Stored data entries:
>>>

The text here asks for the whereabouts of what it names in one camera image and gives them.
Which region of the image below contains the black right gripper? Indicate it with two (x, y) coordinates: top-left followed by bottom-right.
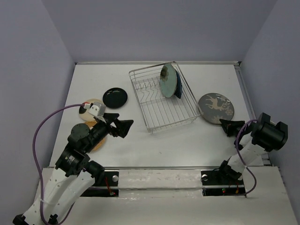
(219, 119), (246, 137)

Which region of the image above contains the grey deer plate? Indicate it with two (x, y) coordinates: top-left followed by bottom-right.
(198, 93), (235, 125)

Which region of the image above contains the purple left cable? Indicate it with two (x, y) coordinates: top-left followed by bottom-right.
(32, 103), (85, 223)

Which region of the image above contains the dark blue patterned plate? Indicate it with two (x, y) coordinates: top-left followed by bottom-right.
(174, 70), (183, 99)

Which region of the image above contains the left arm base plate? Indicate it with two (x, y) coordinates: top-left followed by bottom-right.
(81, 170), (119, 197)

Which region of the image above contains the teal flower plate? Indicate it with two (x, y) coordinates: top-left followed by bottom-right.
(159, 63), (178, 98)

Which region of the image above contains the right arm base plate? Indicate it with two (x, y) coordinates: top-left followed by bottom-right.
(201, 169), (246, 196)

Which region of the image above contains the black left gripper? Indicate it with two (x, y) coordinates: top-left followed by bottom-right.
(85, 112), (135, 151)

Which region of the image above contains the round bamboo wooden plate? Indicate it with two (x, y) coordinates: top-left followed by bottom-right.
(84, 120), (106, 153)

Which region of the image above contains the black round plate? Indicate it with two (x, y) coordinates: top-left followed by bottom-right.
(103, 87), (128, 109)

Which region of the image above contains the cream plate with black mark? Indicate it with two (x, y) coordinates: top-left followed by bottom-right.
(79, 98), (103, 121)

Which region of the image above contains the steel wire dish rack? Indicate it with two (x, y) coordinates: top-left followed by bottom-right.
(129, 61), (200, 133)

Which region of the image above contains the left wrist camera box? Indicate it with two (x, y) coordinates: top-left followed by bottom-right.
(88, 102), (106, 117)

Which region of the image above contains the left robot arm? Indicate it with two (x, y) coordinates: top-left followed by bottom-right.
(13, 113), (134, 225)

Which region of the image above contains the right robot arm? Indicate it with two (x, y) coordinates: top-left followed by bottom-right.
(216, 113), (288, 184)

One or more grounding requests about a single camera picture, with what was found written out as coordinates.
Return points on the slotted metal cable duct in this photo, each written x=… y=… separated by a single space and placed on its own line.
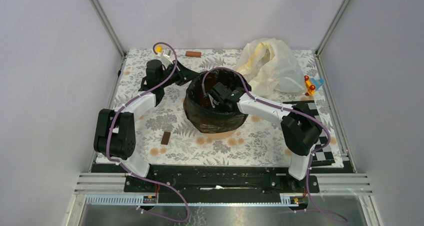
x=201 y=200

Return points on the black trash bag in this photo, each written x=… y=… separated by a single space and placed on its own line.
x=198 y=109

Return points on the black white checkerboard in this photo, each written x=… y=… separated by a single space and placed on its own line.
x=321 y=151

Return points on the blue toy piece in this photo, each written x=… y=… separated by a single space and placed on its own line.
x=317 y=83

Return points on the translucent white trash bag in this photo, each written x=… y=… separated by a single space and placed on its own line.
x=269 y=65

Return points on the brown cylinder block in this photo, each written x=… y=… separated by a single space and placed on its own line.
x=193 y=54

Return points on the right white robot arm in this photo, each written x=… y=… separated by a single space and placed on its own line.
x=300 y=163

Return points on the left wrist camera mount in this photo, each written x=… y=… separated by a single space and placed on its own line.
x=165 y=57

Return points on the dark brown wooden block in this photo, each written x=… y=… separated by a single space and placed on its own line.
x=165 y=138

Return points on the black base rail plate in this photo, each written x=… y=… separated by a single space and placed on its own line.
x=183 y=181

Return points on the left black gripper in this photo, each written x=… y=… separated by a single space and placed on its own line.
x=184 y=75

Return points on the red yellow toy vehicle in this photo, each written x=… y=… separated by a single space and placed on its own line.
x=310 y=85

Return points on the orange plastic trash bin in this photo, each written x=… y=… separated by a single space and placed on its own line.
x=219 y=136

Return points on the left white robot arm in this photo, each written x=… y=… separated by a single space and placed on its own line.
x=115 y=134

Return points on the floral patterned table mat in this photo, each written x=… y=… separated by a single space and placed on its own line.
x=256 y=143

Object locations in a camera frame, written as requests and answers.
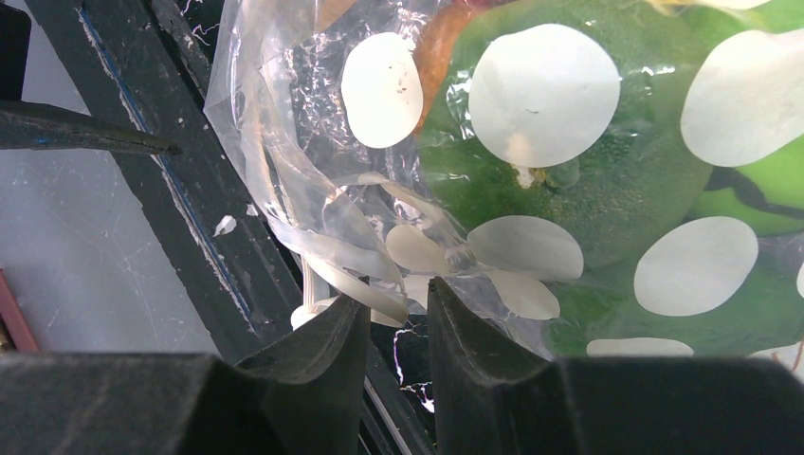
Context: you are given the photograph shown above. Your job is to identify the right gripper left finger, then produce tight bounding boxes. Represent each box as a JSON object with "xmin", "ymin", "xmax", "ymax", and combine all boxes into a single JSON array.
[{"xmin": 1, "ymin": 295, "xmax": 371, "ymax": 454}]

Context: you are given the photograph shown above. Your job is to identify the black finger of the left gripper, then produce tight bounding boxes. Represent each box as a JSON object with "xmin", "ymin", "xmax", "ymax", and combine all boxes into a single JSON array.
[{"xmin": 1, "ymin": 100, "xmax": 182, "ymax": 155}]

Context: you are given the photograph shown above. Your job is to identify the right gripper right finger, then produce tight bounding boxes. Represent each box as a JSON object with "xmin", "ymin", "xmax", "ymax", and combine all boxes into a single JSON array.
[{"xmin": 428, "ymin": 278, "xmax": 803, "ymax": 454}]

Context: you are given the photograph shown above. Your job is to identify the clear polka dot zip bag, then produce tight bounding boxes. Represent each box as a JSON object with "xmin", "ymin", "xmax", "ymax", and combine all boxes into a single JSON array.
[{"xmin": 205, "ymin": 1, "xmax": 803, "ymax": 374}]

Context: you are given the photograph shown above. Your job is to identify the orange fake fruit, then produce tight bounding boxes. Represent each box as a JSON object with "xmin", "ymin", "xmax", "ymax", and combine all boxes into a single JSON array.
[{"xmin": 413, "ymin": 2, "xmax": 486, "ymax": 136}]

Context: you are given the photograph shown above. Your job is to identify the green fake fruit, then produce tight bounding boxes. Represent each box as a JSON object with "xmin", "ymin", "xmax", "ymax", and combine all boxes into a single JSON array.
[{"xmin": 416, "ymin": 1, "xmax": 803, "ymax": 361}]

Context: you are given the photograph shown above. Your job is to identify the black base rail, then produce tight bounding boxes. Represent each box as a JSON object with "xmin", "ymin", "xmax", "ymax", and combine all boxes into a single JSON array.
[{"xmin": 25, "ymin": 0, "xmax": 434, "ymax": 455}]

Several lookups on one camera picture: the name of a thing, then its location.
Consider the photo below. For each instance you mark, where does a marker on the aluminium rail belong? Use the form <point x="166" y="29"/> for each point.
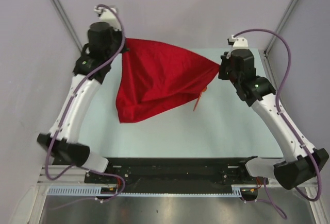
<point x="272" y="147"/>
<point x="285" y="180"/>

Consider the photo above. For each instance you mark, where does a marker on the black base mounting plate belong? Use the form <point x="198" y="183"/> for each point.
<point x="181" y="175"/>

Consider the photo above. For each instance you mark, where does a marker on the aluminium frame post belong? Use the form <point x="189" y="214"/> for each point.
<point x="67" y="23"/>
<point x="284" y="19"/>

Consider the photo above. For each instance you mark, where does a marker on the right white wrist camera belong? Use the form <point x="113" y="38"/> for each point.
<point x="237" y="42"/>

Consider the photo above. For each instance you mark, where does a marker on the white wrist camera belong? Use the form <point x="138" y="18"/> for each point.
<point x="105" y="15"/>
<point x="237" y="42"/>

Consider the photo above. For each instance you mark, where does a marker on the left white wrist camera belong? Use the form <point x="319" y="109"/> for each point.
<point x="105" y="15"/>

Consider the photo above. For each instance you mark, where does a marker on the right aluminium frame post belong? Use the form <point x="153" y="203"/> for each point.
<point x="284" y="19"/>

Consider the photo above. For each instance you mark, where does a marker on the front aluminium rail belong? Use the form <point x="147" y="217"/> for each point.
<point x="285" y="180"/>

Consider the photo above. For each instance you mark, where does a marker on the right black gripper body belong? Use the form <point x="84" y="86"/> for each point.
<point x="225" y="72"/>

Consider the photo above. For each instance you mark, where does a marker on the orange plastic spoon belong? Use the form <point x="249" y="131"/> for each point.
<point x="199" y="98"/>

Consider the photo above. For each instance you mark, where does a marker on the left aluminium frame post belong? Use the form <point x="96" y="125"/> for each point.
<point x="67" y="23"/>

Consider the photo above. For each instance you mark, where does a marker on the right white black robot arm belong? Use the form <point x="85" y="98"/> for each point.
<point x="302" y="160"/>

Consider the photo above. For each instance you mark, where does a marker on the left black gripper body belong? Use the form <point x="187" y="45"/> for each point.
<point x="117" y="38"/>

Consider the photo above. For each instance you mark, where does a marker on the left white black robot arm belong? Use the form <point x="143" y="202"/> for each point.
<point x="62" y="139"/>

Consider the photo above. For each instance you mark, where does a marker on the red cloth napkin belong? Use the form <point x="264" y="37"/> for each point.
<point x="157" y="77"/>

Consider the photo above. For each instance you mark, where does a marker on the right side aluminium rail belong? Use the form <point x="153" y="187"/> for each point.
<point x="272" y="147"/>

<<<

* [WHAT THE TASK REQUIRES]: What this exercise asks for is every line of the data above with the word "requests".

* [RESPONSE TO THIS EXERCISE]:
One or more grounding requests about a single camera picture, with what was found written out as coordinates.
Object locations in a camera frame, written as requests and answers.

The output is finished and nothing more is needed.